Was on a call late last month where Oracle introduced their latest generation T1000C tape system (media and drive) holding 5TB native (uncompressed) capacity. In the last 6 months I have been hearing about the coming of a 3TB SATA disk drive from Hitachi GST and others. And last month, EMC announced a new Data Domain Archiver, a disk only archive appliance (see my post on EMC Data Domain products enter the archive market).

Oracle assures me that tape density is keeping up if not gaining on disk density trends and capacity. But density or capacity are not the only issues causing data to move off of tape in today’s enterprise data centers.

“Dedupe Rulz”

A problem with the data density trends discussion is that it’s one dimensional (well literally it’s 2 dimensional). With data compression, disk or tape systems can easily double the density on a piece of media. But with data deduplication, the multiples start becoming more like 5X to 30X depending on frequency of full backups or duplicated data. And number’s like those dwarf any discussion of density ratios and as such, get’s everyone’s attention.

I can remember talking to an avowed tape enginerr, years ago and he was describing deduplication technology at the VTL level as being architecturally inpure and inefficient. From his perspective it needed to be done much earlier in the data flow. But what they failed to see was the ability of VTL deduplication to be plug-compatible with the tape systems of that time. Such ease of adoption allowed deduplication systems to build a beach-head and economies of scale. From there such systems have no been able to move up stream, into earlier stages of the backup data flow.

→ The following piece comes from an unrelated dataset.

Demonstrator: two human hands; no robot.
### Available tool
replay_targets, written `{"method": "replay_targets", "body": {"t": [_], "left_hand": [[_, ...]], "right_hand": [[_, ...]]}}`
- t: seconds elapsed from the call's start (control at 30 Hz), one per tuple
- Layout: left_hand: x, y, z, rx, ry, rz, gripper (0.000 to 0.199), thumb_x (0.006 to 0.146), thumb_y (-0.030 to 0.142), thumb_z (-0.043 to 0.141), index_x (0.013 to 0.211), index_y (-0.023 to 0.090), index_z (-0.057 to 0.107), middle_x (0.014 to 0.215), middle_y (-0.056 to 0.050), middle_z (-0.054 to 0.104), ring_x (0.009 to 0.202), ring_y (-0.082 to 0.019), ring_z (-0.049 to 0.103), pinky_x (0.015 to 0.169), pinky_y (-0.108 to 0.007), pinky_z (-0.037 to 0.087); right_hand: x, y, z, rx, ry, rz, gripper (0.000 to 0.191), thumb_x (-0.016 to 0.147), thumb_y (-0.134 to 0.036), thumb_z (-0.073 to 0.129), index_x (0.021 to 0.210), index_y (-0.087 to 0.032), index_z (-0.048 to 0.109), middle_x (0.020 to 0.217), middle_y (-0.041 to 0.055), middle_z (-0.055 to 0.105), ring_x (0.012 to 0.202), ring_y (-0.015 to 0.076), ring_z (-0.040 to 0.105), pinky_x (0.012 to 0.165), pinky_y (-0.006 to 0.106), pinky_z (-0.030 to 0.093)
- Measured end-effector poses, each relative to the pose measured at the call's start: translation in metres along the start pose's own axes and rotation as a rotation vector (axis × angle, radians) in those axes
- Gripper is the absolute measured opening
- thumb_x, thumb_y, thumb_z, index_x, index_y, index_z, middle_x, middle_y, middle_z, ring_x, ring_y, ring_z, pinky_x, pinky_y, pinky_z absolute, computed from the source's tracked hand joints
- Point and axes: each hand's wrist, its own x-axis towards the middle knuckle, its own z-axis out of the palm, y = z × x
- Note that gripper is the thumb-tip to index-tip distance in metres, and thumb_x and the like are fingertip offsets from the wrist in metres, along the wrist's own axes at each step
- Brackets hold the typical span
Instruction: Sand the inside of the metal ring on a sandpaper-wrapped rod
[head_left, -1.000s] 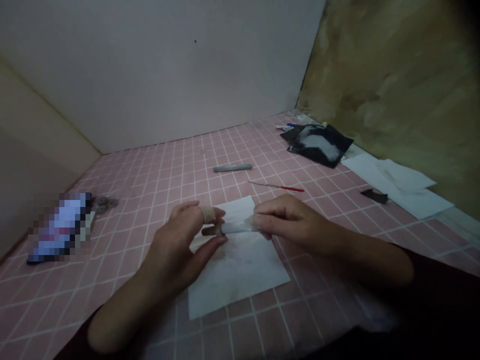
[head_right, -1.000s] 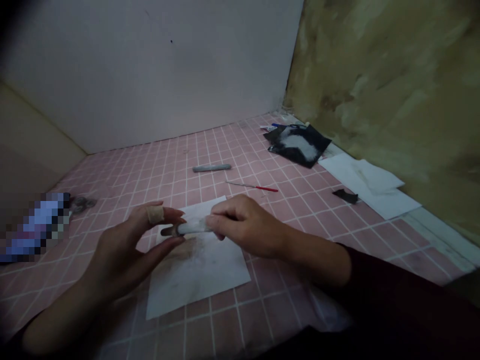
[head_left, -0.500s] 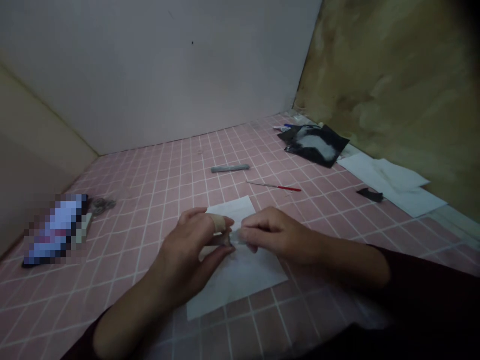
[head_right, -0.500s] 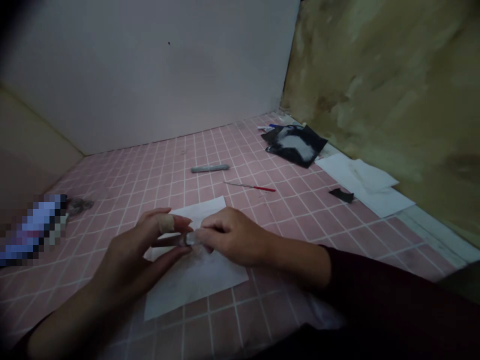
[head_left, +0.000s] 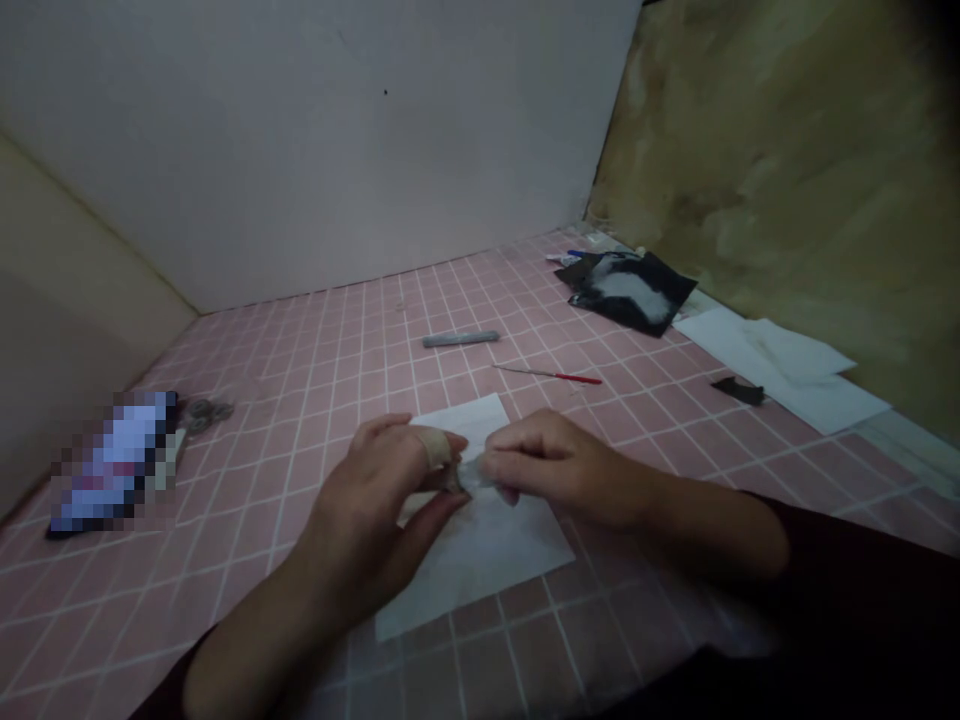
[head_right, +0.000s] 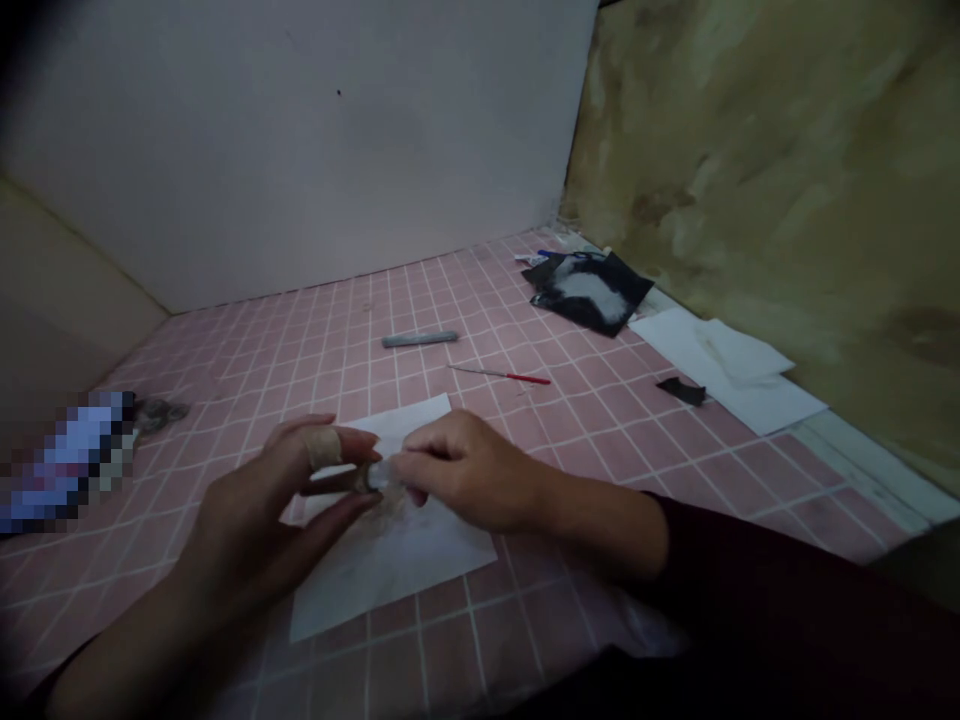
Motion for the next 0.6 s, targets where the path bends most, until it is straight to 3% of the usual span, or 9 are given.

Nowadays, what with Avamar, Symantec Pure Disk and others, source level deduplication, or close by source level deduplication is a reality. But all this came about because they were able to offer 30X the density on a piece of backup storage.

Tape’s next step

Tape could easily fight back. All that would be needed is some system in front of a tape library that provided deduplication capabilities not just to the disk media but the tape media as well. This way the 30X density over non-deduplicated storage could follow through all the way to the tape media.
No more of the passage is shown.